_What to produce:_ For the word "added", state how many lines of the data include it. Respond with the number only.

_Provided information:_
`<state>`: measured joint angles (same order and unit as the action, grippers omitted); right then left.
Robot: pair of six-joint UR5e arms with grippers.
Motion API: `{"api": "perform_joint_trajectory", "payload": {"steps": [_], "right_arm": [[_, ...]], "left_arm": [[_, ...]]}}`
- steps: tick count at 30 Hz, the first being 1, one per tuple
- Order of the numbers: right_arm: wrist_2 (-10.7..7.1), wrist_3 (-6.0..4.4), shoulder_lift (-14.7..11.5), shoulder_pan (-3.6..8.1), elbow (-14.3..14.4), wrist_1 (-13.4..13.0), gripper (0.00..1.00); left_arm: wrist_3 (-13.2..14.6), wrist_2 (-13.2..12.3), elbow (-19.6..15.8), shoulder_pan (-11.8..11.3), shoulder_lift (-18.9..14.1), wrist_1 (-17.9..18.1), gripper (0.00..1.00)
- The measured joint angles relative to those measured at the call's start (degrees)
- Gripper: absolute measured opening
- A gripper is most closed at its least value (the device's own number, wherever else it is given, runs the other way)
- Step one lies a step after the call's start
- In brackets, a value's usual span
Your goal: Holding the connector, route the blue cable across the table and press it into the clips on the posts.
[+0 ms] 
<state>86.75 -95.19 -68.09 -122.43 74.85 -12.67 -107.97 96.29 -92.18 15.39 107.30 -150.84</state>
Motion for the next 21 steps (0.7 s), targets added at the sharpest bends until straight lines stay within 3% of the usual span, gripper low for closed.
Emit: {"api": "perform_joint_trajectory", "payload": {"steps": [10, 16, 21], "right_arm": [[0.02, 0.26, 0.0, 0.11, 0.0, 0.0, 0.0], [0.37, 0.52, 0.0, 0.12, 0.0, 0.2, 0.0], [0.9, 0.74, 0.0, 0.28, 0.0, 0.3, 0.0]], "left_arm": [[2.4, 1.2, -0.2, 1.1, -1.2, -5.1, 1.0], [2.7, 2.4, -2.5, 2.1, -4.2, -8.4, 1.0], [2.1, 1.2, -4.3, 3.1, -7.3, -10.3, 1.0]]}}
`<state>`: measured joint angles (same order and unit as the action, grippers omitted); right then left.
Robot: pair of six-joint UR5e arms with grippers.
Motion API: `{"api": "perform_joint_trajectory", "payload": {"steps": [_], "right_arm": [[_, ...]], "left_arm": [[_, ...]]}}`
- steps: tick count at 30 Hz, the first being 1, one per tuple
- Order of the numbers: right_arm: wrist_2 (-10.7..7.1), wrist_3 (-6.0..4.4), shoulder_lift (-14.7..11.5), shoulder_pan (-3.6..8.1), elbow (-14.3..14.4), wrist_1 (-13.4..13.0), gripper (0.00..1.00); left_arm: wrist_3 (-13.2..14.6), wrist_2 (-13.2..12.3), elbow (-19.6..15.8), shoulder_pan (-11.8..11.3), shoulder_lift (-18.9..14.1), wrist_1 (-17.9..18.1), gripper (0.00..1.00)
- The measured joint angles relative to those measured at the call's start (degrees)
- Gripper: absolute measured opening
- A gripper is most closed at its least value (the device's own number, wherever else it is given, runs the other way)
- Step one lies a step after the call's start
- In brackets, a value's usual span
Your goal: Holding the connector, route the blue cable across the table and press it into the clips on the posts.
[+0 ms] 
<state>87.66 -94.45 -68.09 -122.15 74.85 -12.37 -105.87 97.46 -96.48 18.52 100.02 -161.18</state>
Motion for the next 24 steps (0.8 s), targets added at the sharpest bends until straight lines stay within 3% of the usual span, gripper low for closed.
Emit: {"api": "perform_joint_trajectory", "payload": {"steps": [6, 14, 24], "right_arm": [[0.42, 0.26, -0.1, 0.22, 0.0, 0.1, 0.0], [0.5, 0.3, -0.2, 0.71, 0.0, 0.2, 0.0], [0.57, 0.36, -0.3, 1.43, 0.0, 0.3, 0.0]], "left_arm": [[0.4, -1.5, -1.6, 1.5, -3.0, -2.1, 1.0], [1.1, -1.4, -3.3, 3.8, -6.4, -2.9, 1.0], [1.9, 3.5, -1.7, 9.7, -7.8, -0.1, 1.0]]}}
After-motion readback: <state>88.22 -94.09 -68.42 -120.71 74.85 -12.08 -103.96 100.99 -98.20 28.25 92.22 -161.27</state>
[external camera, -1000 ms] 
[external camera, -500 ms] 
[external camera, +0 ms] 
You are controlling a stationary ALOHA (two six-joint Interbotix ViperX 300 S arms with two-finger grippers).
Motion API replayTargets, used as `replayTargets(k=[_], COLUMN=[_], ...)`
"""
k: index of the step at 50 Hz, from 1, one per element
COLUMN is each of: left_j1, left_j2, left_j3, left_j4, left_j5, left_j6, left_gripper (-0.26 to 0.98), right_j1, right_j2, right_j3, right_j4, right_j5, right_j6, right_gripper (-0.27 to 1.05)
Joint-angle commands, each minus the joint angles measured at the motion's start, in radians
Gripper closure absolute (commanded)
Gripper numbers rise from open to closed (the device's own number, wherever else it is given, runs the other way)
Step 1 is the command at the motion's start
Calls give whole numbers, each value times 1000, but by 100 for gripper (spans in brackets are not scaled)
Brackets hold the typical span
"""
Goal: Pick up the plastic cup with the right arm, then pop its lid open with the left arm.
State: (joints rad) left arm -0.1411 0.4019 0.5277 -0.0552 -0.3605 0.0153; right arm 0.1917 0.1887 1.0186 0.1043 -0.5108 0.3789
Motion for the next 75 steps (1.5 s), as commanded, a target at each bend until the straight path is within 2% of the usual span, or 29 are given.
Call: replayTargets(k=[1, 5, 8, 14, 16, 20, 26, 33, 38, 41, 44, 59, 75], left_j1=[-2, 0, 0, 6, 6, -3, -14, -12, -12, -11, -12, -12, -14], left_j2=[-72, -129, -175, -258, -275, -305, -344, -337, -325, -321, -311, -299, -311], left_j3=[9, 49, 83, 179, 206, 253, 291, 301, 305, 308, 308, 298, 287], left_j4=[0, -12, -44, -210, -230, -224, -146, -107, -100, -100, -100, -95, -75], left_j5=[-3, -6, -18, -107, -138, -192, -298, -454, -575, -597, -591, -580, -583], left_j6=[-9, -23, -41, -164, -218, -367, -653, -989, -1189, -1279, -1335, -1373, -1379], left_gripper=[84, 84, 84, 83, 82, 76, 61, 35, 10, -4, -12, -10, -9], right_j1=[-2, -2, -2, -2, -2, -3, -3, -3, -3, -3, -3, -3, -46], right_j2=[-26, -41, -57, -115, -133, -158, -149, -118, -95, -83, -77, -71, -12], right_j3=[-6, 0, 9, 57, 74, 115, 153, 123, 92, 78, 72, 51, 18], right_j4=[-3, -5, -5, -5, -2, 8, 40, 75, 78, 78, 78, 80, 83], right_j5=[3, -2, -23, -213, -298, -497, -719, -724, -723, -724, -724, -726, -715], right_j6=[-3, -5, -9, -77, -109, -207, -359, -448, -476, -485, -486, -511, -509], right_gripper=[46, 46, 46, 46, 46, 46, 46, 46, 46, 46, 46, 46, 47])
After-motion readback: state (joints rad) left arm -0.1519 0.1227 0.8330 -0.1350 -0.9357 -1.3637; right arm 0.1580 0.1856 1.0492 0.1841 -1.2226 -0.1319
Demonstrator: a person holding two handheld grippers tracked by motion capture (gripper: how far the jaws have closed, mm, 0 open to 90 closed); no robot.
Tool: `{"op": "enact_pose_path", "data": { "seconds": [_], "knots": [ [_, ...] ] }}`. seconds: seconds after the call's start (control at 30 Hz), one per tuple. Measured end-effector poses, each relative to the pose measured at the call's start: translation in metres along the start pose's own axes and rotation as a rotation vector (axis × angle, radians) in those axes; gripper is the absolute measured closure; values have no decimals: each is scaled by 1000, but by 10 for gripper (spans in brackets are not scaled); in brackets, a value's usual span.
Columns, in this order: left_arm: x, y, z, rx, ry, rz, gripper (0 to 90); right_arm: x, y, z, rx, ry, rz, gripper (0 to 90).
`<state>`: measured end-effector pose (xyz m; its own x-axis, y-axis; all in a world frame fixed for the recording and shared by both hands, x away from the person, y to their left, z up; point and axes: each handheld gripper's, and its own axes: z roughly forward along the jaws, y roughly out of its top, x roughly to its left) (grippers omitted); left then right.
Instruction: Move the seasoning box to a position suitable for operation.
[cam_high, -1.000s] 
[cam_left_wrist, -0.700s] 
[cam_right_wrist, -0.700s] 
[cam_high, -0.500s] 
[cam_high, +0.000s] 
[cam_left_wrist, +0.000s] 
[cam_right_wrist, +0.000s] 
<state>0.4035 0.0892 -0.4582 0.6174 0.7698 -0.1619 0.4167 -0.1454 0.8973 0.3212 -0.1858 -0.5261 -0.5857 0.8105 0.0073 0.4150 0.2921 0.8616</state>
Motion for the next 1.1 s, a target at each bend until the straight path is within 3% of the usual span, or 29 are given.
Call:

_Answer to the problem:_ 2